* [What you have to do] Copy out each line from the material where the word "task" is found.

* [Extracted entries]
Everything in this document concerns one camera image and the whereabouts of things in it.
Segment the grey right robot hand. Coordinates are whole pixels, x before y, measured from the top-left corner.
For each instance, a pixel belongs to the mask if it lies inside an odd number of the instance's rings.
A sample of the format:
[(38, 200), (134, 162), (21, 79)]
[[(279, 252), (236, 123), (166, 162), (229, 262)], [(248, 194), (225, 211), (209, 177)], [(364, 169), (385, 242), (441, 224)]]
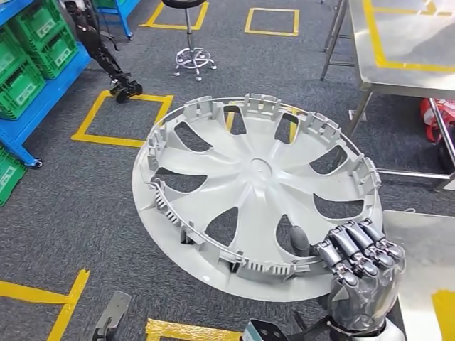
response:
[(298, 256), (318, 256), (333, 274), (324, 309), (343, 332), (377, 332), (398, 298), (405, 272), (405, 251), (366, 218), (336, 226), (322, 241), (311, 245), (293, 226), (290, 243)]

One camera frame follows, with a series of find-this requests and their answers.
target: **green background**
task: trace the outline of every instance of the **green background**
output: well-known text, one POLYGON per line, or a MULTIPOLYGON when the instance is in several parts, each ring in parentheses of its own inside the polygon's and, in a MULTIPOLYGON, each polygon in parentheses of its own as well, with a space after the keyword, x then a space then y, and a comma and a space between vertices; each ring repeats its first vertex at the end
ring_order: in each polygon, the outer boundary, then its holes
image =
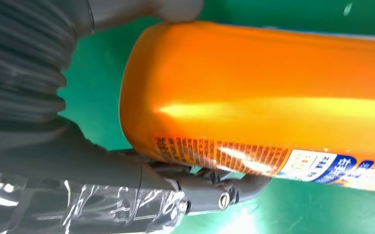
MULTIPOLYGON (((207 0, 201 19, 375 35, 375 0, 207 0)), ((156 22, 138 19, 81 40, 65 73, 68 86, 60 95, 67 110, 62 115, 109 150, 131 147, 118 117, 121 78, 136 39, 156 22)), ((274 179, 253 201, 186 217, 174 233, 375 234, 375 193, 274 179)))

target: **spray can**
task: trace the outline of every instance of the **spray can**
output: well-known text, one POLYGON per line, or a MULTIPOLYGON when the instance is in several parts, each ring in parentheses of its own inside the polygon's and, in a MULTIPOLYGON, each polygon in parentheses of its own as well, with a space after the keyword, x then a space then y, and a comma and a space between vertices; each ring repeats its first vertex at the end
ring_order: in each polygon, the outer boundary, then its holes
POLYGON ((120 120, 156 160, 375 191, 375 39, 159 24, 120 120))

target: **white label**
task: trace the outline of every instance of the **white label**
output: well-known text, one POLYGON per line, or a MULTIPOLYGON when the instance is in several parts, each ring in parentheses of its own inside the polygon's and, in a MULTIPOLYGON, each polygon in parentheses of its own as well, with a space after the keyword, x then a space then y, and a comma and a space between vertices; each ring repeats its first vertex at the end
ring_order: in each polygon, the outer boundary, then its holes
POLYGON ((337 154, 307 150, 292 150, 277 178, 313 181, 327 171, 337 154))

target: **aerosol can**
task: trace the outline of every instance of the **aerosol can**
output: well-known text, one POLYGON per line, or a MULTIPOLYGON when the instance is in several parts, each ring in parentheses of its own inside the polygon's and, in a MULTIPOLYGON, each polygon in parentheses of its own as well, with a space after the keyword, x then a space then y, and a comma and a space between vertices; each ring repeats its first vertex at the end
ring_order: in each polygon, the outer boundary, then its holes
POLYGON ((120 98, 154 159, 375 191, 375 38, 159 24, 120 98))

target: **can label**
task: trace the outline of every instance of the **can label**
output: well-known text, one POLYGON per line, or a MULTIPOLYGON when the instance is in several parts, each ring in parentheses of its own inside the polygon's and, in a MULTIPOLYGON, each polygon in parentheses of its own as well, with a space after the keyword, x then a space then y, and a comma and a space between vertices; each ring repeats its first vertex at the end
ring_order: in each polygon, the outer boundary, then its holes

* [Reply]
task: trace the outline of every instance of the **green background**
task: trace the outline of every instance of the **spray can**
task: trace the outline of every instance of the **white label**
task: trace the outline of every instance of the **aerosol can**
task: trace the outline of every instance of the **can label**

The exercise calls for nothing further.